── SUPPLIED DATA ──
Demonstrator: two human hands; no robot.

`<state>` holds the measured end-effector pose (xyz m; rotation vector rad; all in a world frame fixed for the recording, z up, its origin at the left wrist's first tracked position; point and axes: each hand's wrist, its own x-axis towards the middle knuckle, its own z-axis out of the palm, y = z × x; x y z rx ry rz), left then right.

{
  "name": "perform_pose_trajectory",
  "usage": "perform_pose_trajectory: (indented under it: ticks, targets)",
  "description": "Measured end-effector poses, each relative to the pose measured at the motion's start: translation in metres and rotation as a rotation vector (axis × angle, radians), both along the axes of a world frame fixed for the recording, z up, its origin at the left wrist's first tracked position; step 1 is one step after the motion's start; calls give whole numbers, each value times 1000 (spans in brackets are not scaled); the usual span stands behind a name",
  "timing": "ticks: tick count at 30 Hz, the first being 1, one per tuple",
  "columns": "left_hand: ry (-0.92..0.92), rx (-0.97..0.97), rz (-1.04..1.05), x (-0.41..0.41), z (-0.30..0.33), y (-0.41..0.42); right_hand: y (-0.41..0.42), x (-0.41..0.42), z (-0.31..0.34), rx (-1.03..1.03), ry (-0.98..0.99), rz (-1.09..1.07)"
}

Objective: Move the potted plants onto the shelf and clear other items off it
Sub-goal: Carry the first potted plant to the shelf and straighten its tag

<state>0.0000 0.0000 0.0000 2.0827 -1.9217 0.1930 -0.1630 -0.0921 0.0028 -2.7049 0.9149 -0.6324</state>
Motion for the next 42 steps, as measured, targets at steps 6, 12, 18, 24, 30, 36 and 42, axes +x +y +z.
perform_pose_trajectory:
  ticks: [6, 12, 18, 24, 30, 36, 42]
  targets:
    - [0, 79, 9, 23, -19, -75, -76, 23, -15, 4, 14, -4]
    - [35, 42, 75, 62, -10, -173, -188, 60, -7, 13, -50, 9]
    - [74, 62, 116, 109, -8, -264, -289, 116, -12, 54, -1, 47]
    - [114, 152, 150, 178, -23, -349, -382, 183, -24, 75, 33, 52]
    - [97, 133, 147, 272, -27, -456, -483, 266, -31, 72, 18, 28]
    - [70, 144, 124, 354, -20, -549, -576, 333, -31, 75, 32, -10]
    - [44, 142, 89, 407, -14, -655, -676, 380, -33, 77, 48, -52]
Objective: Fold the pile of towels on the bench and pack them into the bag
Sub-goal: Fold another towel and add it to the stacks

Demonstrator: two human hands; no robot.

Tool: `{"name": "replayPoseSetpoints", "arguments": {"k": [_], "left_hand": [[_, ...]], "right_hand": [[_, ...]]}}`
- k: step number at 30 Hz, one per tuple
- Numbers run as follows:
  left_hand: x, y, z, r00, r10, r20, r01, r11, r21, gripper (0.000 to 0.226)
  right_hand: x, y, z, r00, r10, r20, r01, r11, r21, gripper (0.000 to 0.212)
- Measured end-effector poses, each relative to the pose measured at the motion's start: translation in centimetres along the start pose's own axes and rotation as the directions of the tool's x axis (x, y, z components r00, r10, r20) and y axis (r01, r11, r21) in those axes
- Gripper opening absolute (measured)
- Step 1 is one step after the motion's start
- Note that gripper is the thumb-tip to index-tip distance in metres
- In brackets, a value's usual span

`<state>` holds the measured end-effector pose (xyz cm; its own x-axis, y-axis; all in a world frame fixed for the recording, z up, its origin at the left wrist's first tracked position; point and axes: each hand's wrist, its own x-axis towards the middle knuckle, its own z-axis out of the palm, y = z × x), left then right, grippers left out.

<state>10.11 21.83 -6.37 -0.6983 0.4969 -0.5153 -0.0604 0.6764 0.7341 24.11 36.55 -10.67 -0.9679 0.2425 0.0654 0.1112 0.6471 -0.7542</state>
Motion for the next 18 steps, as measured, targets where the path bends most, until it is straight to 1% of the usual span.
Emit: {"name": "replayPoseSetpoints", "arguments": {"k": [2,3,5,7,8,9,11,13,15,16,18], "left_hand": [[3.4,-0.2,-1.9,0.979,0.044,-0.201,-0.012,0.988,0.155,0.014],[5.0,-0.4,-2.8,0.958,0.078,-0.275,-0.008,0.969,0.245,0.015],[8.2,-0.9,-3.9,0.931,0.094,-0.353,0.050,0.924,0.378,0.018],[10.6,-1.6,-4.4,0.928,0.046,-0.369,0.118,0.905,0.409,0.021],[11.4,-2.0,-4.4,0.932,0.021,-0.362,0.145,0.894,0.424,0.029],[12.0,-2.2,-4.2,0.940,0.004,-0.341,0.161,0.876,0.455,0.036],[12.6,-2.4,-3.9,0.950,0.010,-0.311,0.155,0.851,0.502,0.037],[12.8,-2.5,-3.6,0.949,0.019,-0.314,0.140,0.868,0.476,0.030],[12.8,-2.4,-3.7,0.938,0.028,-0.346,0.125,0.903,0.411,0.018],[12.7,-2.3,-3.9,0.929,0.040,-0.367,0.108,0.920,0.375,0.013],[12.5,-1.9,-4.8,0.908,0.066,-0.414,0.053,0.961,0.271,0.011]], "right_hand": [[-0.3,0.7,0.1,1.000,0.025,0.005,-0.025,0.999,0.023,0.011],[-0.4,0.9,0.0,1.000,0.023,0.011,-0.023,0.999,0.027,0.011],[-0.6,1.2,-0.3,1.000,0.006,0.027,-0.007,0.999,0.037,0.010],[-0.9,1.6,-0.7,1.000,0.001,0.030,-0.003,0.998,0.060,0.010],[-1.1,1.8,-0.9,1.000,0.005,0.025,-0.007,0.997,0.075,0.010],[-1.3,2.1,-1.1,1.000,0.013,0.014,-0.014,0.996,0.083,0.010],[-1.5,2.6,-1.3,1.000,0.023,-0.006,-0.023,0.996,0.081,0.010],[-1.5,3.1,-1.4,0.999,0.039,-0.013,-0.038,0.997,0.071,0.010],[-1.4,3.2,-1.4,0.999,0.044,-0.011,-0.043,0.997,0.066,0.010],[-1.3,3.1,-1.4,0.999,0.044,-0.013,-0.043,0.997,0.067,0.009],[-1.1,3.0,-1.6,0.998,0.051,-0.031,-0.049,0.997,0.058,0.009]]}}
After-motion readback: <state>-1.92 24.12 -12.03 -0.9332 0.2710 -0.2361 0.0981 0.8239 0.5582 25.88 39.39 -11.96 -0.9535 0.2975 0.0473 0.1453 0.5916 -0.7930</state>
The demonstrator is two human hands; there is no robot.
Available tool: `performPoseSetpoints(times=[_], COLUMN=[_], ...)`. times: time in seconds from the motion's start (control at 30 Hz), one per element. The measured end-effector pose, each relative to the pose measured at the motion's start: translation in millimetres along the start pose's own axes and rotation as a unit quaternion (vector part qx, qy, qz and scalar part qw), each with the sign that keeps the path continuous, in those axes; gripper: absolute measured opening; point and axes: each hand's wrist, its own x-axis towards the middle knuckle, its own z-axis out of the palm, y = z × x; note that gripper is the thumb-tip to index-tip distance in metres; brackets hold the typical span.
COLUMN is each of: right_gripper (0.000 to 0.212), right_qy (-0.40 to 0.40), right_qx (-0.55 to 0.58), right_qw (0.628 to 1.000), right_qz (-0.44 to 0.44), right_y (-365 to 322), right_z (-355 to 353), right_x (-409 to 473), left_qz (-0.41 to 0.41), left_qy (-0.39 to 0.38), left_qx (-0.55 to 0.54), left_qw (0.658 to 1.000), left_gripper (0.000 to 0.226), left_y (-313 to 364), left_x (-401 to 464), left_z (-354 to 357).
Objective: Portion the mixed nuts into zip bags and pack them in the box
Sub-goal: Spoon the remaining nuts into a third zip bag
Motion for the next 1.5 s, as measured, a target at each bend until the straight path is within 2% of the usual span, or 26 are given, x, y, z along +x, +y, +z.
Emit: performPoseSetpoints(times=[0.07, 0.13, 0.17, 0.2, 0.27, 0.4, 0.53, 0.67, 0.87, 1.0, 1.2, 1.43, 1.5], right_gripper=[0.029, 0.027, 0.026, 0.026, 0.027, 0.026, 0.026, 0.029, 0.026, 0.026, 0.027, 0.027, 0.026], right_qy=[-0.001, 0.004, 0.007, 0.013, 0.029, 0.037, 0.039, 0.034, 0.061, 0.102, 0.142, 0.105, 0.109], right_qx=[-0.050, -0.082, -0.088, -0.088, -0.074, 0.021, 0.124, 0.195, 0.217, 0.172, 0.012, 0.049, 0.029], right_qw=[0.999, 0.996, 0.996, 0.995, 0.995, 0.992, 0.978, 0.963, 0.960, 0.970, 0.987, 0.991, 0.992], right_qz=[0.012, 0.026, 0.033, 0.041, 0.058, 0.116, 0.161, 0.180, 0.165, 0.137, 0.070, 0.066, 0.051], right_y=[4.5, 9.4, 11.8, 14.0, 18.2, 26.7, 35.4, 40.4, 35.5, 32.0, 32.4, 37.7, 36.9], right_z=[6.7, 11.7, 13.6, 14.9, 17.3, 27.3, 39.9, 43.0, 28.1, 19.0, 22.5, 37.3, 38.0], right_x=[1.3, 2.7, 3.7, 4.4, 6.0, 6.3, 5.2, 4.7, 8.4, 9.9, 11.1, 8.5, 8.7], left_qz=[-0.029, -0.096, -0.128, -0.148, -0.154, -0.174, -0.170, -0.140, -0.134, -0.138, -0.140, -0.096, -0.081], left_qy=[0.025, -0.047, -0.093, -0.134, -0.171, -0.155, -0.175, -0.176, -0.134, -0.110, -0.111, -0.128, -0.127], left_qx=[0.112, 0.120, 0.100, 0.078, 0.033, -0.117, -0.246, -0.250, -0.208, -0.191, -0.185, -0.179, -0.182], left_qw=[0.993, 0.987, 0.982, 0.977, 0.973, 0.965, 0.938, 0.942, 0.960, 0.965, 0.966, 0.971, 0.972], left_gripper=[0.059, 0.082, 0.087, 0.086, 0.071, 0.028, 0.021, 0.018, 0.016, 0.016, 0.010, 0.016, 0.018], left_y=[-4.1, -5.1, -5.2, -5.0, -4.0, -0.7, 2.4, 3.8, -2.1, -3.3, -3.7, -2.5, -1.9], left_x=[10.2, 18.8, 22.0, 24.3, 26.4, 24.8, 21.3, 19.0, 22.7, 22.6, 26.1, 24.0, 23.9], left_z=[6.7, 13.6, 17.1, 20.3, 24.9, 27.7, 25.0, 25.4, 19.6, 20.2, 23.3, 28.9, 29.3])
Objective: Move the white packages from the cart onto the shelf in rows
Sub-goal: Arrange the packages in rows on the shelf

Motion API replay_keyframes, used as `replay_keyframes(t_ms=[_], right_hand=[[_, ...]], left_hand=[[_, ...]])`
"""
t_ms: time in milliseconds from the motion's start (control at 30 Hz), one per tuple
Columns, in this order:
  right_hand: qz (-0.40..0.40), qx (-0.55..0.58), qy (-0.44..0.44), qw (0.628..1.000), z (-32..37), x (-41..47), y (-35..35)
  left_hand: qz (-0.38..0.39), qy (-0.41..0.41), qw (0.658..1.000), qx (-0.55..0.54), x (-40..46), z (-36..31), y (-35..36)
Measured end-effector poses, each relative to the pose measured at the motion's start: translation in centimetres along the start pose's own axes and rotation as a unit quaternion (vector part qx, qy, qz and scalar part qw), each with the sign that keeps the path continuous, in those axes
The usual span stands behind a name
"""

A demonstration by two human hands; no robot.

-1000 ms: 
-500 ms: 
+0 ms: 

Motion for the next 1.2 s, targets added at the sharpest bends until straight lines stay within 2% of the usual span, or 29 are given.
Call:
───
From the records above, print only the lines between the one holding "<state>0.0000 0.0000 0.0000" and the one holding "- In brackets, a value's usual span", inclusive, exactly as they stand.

<state>0.0000 0.0000 0.0000 2.0827 -1.9217 0.1930 -0.1630 -0.0921 0.0028 -2.7049 0.9149 -0.6324</state>
Motion for the next 42 steps, as measured, targets at steps 6, 12, 18, 24, 30, 36 and 42, axes +x +y +z.
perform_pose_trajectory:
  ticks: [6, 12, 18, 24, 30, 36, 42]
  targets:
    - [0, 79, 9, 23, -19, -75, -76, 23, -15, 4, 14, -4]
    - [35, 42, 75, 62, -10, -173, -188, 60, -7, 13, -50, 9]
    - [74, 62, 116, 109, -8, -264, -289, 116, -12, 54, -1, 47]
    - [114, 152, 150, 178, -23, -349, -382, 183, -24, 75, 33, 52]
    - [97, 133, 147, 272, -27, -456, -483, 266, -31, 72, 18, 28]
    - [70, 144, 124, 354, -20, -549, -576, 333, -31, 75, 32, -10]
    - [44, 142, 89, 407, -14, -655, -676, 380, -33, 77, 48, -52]
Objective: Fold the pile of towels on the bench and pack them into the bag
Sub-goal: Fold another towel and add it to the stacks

Demonstrator: two human hands; no robot.

Tool: `{"name": "replayPoseSetpoints", "arguments": {"k": [_], "left_hand": [[_, ...]], "right_hand": [[_, ...]]}}`
- k: step number at 30 Hz, one per tuple
- Numbers run as follows:
  left_hand: x, y, z, r00, r10, r20, r01, r11, r21, gripper (0.000 to 0.226)
  right_hand: x, y, z, r00, r10, r20, r01, r11, r21, gripper (0.000 to 0.212)
- Measured end-effector poses, each relative to the pose measured at the motion's start: translation in centimetres along the start pose's own axes and rotation as the directions of the tool's x axis (x, y, z components r00, r10, r20) and y axis (r01, r11, r21) in those axes
- Gripper opening absolute (measured)
- Step 1 is one step after the motion's start
- Note that gripper is the thumb-tip to index-tip distance in metres
- In brackets, a value's usual span

With the output given, the exercise is complete.